Labor and Employment Bulletin
Federal Law: Pregnancy Discrimination
by Mat Paulose Jr., Esq.

What can you do if you feel your employer has treated you differently because of pregnancy? Title VII of the Civil Rights Act prohibits, among other things, an employer from discriminating against a person on the basis of sex. The Pregnancy Discrimination Act (“PDA”), which supplements Title VII, defines “on the basis of sex” to include “on the basis of pregnancy, childbirth, or related medical conditions.” Thus, if you feel you’ve been treated differently because of pregnancy, you may have a cause of action under Title VII and the PDA.

To state a cause of action under Title VII and the PDA, you must be able to show that (1) you will be, are, or have been pregnant; (2) you performed your job satisfactorily; (3) that you suffered from adverse employment action; and (4) the adverse employment action took place because of your pregnancy. To meet the third element, you must show that you suffered not just any adverse action, but a materially adverse action. Courts generally consider “material” such actions as hiring, firing, demotion, lack of promotion, and reassignment with significantly different responsibilities. For example, in St. Vincent’s Hospital, (S.D.N.Y 2001), the plaintiff alleged that she returned from her pregnancy leave to different work responsibilities. The federal court hearing the case found the plaintiff’s allegation sufficient to take to the jury. The Court stated:

The crux of Plaintiff’s discrimination claim is that she left the Hospital in a supervisory position and returned as a receptionist. Defendant [Hospital’s] argument that Plaintiff returned to the same title, salary, and benefits is unavailing since adverse employment actions may exist where title, salary, and benefits remain the same. The job Plaintiff left appears to this Court to be quite different from the job to which the Plaintiff returned.

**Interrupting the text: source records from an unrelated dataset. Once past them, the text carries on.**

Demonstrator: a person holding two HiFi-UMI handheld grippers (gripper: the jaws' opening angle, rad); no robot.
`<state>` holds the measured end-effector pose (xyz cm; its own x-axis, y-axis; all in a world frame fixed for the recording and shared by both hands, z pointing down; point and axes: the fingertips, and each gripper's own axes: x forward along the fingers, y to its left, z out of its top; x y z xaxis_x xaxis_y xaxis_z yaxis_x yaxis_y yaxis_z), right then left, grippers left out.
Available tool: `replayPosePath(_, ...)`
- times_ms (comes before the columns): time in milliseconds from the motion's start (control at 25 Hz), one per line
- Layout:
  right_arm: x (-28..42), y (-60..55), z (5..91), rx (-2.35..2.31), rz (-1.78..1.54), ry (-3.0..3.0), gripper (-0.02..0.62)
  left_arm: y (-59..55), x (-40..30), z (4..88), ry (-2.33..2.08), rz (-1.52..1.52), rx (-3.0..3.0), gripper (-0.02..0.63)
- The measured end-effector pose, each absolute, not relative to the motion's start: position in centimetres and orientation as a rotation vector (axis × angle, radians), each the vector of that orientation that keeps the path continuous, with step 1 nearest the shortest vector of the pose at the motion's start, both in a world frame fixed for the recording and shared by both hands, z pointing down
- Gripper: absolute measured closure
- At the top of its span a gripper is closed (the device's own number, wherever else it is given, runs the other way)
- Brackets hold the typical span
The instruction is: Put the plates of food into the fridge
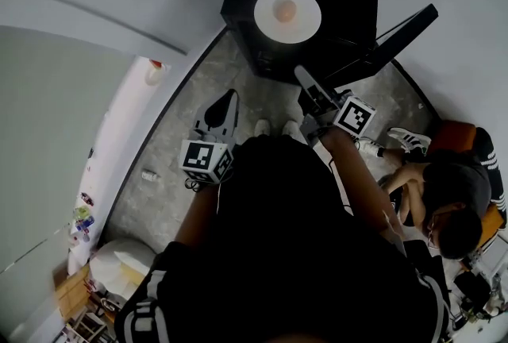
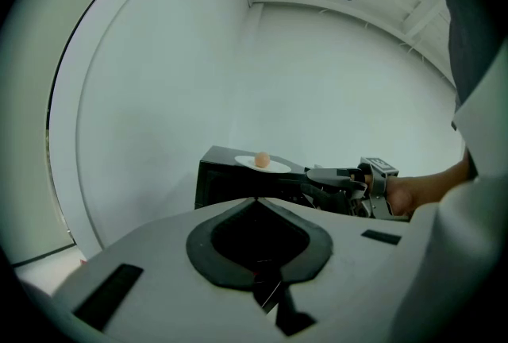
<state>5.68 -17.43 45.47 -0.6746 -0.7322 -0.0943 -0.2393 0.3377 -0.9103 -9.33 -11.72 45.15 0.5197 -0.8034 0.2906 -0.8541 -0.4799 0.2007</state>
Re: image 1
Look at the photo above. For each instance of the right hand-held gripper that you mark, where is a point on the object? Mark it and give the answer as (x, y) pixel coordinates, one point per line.
(355, 115)

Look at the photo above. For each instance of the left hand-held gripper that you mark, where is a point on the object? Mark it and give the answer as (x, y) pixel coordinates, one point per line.
(200, 159)

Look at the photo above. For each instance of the small white box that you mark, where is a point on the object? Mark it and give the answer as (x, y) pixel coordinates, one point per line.
(149, 175)

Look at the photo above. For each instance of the person's black clothing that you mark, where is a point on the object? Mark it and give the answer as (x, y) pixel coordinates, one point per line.
(278, 238)

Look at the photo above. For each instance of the person's white shoe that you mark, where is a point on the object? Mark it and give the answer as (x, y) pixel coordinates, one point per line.
(409, 137)
(290, 128)
(371, 147)
(262, 128)

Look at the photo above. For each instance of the small red bottle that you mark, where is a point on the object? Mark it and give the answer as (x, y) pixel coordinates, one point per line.
(86, 198)

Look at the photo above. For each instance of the white window ledge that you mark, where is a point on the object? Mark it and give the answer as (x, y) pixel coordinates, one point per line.
(119, 143)

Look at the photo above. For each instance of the person's left white shoe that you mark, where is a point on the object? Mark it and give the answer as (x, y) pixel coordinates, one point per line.
(262, 128)

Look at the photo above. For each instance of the green packet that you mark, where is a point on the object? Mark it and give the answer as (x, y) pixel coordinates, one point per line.
(82, 212)

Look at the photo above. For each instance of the person's right forearm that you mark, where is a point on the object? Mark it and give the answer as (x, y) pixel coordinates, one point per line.
(357, 182)

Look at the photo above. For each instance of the blue cans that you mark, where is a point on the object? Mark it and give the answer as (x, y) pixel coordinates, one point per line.
(86, 223)

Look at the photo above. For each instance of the orange seat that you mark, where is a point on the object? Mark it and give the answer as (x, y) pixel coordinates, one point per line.
(452, 135)

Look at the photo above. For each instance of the person's left forearm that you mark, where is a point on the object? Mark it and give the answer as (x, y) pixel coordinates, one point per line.
(196, 218)

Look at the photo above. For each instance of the person's right white shoe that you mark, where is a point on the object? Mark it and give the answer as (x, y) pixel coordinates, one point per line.
(290, 128)

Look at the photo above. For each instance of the cardboard box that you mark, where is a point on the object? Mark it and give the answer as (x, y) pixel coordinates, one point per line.
(71, 294)

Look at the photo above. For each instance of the white round plate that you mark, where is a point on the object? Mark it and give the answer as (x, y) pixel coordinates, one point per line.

Once you have stated a cause of action under Title VII and the PDA, then the employer has the opportunity to articulate some legitimate, non-pregnancy related reason for the adverse action. Usually, the employer will argue that the action was related to restructuring or downsizing. In St. Vincent’s Hospital, for example, the Hospital argued that the change in the plaintiff’s responsibilities was due to the Hospital’s expansion. In other words, the plaintiff’s responsibilities simply had been reassigned to a newly hired employee. But the Plaintiff was able to convince the court that the Hospital’s expansion was merely a pretext for treating her differently because of her pregnancy.

If pregnancy discrimination is ultimately proven the damages typically awarded can be substantial. In Matter of N.Y.C. Transit Authority, (2d Dep’t 1992), a N.Y. appellate court suggested that awards of $50,000 to $250,000 were not unreasonable. With the economy still malingering and layoffs still imminent, employees that will be, are, or have been pregnant should be vigilant about their rights.